New RCN Publication – Safety, Equity and Expertise: A UK review of Learning Disability Nursing

The Royal College of Nursing’s latest UK-wide review of Learning Disability Nursing delivers a stark reality check: Learning Disability Nursing is not just important — it is safety‑critical. And right now, it’s under threat.

Why this matters now

People with Learning Disabilities continue to experience profound health inequalities, including avoidable deaths and poorer access to care.

Learning disability nurses (RNLDs) are the professionals working to close that gap — ensuring reasonable adjustments, preventing harm, and advocating for safe, person-centred care across complex systems.

Without them, systems fail.

The headline: essential, but invisible

Learning disability nursing is a safety‑critical profession, not an optional extra — yet its contribution is consistently misunderstood, undervalued and under-recognised.
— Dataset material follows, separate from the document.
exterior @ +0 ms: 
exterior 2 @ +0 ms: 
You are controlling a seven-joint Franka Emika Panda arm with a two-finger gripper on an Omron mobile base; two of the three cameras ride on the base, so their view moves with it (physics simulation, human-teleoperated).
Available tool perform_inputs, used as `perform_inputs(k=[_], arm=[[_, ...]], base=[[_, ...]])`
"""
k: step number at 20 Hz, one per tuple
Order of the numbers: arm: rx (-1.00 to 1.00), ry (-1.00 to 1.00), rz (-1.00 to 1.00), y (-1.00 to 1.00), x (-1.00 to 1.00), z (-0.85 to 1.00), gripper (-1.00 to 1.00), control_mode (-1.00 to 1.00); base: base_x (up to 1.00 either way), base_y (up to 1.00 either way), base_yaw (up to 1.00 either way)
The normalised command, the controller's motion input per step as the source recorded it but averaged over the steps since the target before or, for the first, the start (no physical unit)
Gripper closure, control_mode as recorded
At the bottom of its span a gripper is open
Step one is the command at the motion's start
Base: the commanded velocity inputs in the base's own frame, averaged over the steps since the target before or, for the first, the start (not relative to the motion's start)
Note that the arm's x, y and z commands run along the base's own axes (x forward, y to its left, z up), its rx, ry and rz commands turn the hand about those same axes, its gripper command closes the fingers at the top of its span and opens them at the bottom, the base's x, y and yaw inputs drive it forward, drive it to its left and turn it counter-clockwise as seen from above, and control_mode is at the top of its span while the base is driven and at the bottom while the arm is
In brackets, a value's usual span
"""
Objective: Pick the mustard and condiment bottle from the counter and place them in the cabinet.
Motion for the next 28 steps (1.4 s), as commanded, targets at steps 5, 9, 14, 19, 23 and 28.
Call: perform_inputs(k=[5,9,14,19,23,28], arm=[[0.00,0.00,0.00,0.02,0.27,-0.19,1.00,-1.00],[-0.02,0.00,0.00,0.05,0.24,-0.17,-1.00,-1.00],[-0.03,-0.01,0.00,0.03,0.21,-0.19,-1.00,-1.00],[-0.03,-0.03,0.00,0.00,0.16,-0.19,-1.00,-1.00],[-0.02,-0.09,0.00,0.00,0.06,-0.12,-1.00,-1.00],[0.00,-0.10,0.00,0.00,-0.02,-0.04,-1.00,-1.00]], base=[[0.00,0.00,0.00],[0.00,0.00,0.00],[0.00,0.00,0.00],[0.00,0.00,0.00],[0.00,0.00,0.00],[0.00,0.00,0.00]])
Key pressure points identified within the review:

  1. A shrinking workforce – numbers are declining while demand is rising.
  2. A fragile education pipeline – fewer students and reduced placement opportunities.
  3. Risky early careers – new nurses often work with high responsibility and limited support.
  4. A visibility crisis – the role is poorly understood across systems.

What’s at stake?

When Learning Disability nursing expertise is missing, risks increase — including avoidable harm, poor communication and premature death.

The call to action:

– Recognise and protect Learning Disability nursing as a safety‑critical role within the nursing profession.

– Improve workforce visibility and data

– Stabilise education and expand placements

– Strengthen early career support

– Make the impact of RNLDs visible and valued

The bottom line: Learning disability nursing is essential to safer, fairer care. The question is not whether it matters — but whether we act. In the South East of England, the challenges identified in this RCN review are not abstract — they are being felt now.

As systems continue to shift toward community-based and integrated models of care, the demand for Learning Disability Nursing expertise is rising faster than supply — increasing risk for people with Learning Disabilities and the teams supporting them. This national review provides not just evidence, but a clear mandate for local action: to strengthen education pathways, invest in early career support, and ensure RNLD expertise is visible, valued and sustainably embedded across South East services. 

One way in which we are trying to tackle these issues, is through the continued development of the South East RNLD Workforce & Education Community of Practice, which is strongly supported by the KSS LD CoP.